[Task instructions]:
Please print, exactly, only the lines in the entries below from the line that has "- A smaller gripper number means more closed" through the line that has "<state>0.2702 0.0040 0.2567". Pictures don't go in.
··· Data provided ···
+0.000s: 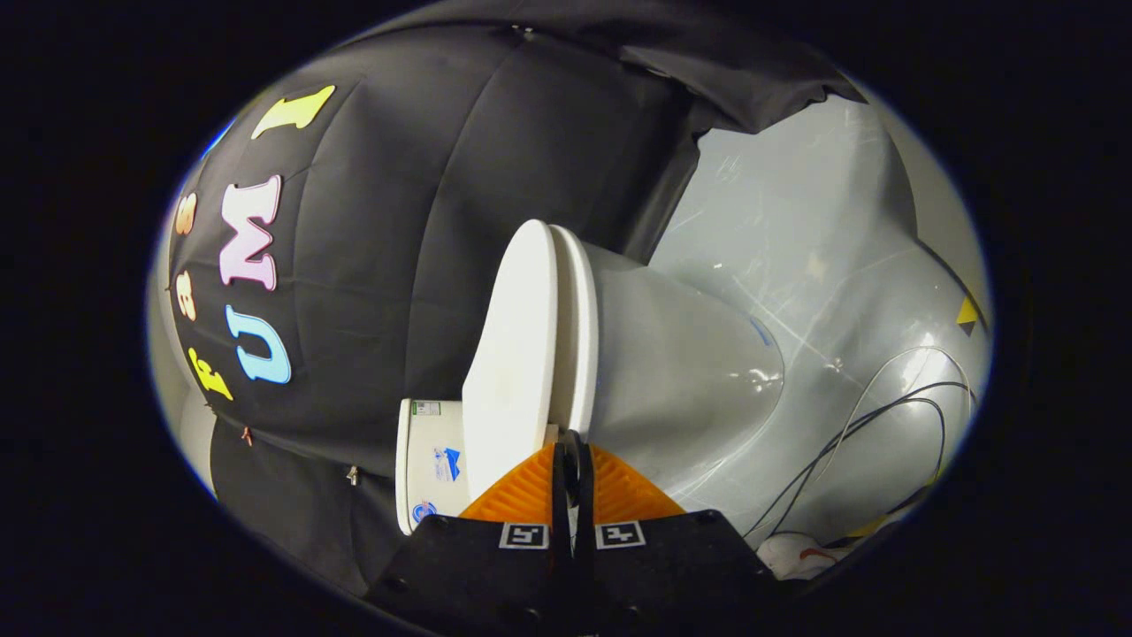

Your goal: Open the toilet lid.

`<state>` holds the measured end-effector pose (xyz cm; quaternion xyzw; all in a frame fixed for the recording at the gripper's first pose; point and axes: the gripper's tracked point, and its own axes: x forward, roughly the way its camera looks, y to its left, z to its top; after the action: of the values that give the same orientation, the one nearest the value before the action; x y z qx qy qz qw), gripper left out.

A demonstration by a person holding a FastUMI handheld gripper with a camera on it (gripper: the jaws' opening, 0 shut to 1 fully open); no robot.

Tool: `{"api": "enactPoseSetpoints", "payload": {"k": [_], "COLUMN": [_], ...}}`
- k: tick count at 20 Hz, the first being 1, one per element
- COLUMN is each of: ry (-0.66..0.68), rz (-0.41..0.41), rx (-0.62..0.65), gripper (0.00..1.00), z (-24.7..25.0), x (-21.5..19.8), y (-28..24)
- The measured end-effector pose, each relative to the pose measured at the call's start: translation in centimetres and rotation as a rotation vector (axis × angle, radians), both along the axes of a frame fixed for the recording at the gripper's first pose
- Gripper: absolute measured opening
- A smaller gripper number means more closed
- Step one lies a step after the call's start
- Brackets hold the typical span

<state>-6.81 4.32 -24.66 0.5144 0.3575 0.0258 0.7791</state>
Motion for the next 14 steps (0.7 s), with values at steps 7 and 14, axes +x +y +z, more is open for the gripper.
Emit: {"api": "enactPoseSetpoints", "payload": {"k": [7,14], "ry": [-0.044,-0.089], "rz": [0.010,0.048], "rx": [-0.147,-0.297], "gripper": [0.05,0.05], "z": [4.4,10.0], "x": [0.3,0.6], "y": [0.8,2.8]}}
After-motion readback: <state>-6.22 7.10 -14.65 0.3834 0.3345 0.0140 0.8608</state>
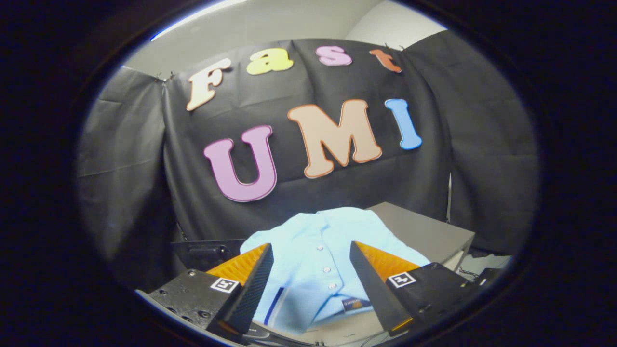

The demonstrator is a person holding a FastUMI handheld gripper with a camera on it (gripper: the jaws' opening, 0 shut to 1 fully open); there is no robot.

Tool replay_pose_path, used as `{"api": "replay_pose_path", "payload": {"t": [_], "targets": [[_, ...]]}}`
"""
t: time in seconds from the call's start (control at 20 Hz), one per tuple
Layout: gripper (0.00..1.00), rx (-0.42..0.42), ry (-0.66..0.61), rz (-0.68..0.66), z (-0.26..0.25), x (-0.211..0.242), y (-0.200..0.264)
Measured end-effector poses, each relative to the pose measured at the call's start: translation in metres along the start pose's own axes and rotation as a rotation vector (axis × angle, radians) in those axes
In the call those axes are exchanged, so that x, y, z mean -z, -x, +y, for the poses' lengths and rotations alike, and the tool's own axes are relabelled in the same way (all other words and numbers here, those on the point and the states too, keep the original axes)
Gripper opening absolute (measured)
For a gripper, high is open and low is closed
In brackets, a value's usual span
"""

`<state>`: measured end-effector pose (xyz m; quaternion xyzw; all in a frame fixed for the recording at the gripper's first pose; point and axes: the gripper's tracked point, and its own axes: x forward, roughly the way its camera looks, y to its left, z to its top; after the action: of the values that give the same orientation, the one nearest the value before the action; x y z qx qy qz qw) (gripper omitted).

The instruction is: Put the clothes into the washing machine and then close the washing machine lid.

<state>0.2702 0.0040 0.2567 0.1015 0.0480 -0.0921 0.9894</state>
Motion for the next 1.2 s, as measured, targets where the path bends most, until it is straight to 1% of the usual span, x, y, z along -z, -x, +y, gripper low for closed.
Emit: {"api": "replay_pose_path", "payload": {"t": [0.2,0.35,0.45,0.5,0.55,0.6,0.65,0.7,0.85,1.0,1.05,1.1,1.15,1.2], "targets": [[0.97,0.071,0.031,0.104,-0.004,0.024,-0.044],[0.97,0.107,0.053,0.185,-0.009,0.051,-0.057],[0.97,0.115,0.06,0.151,-0.011,0.047,-0.058],[0.97,0.115,0.063,0.158,-0.011,0.05,-0.058],[0.96,0.131,0.092,0.137,-0.012,0.046,-0.056],[0.94,0.155,0.134,0.144,-0.016,0.05,-0.059],[0.84,0.18,0.176,0.146,-0.017,0.053,-0.057],[0.77,0.183,0.199,0.134,-0.012,0.051,-0.058],[0.32,0.207,0.218,0.154,-0.003,0.056,-0.057],[0.2,0.23,0.173,0.177,0.0,0.057,-0.056],[0.14,0.226,0.169,0.171,0.005,0.057,-0.054],[0.13,0.213,0.162,0.169,0.013,0.059,-0.054],[0.1,0.182,0.161,0.163,0.026,0.061,-0.053],[0.1,0.145,0.163,0.157,0.041,0.063,-0.052]]}}
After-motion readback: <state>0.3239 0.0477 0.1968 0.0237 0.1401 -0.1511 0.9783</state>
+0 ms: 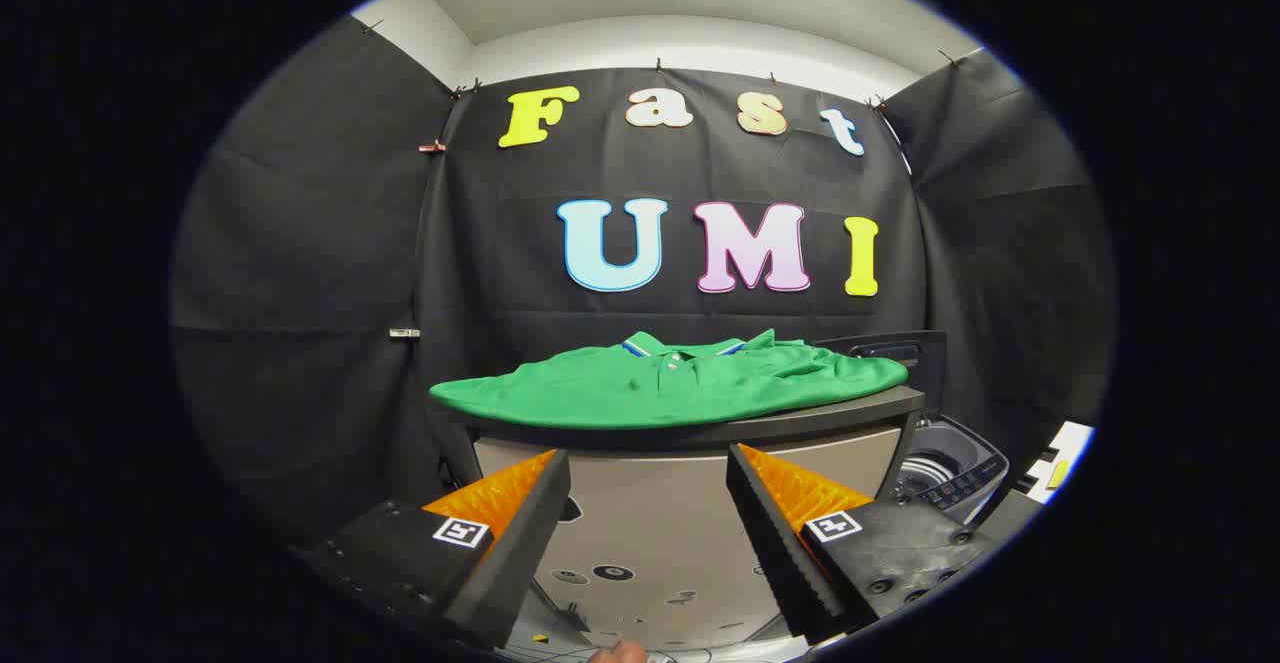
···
[Answer to this exercise]:
- A smaller gripper number means more closed
- Step one lies a step after the call's start
- Brackets hold the typical span

<state>-6.81 4.32 -24.66 0.5144 0.3575 0.0258 0.7791</state>
Motion for the next 14 steps (0.7 s), with values at steps 7 and 14, axes +x +y +z, more is open for the gripper.
Emit: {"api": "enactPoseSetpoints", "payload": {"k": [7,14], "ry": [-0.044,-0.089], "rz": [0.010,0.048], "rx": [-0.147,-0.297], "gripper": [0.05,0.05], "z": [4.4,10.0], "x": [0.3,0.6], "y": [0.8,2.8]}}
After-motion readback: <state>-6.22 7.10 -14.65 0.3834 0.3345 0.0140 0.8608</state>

The demonstrator is a person holding a FastUMI handheld gripper with a camera on it (gripper: the jaws' opening, 0 shut to 1 fully open); there is no robot.

Tool replay_pose_path, used as `{"api": "replay_pose_path", "payload": {"t": [_], "targets": [[_, ...]]}}`
"""
t: time in seconds from the call's start (control at 20 Hz), one per tuple
Layout: gripper (0.00..1.00), rx (-0.42..0.42), ry (-0.66..0.61), rz (-0.68..0.66), z (-0.26..0.25), x (-0.211..0.242), y (-0.200..0.264)
Measured end-effector poses, each relative to the pose measured at the call's start: translation in metres along the start pose's own axes and rotation as a rotation vector (axis × angle, radians) in those axes
In the call those axes are exchanged, so that x, y, z mean -z, -x, +y, for the poses' lengths and rotations alike, and the tool's own axes are relabelled in the same way (all other words and numbers here, those on the point and the states too, keep the original axes)
Gripper opening absolute (measured)
For a gripper, high is open and low is closed
In brackets, a value's usual span
"""

`<state>`: measured end-effector pose (xyz m; quaternion xyzw; all in a frame fixed for the recording at the gripper's first pose; point and axes: the gripper's tracked point, and its own axes: x forward, roughly the way its camera looks, y to its left, z to its top; after the action: of the values that give the same orientation, the one nearest the value before the action; x y z qx qy qz qw) (gripper omitted).

The instruction is: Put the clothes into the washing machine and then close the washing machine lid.

<state>0.2702 0.0040 0.2567 0.1015 0.0480 -0.0921 0.9894</state>

That concludes the answer to this exercise.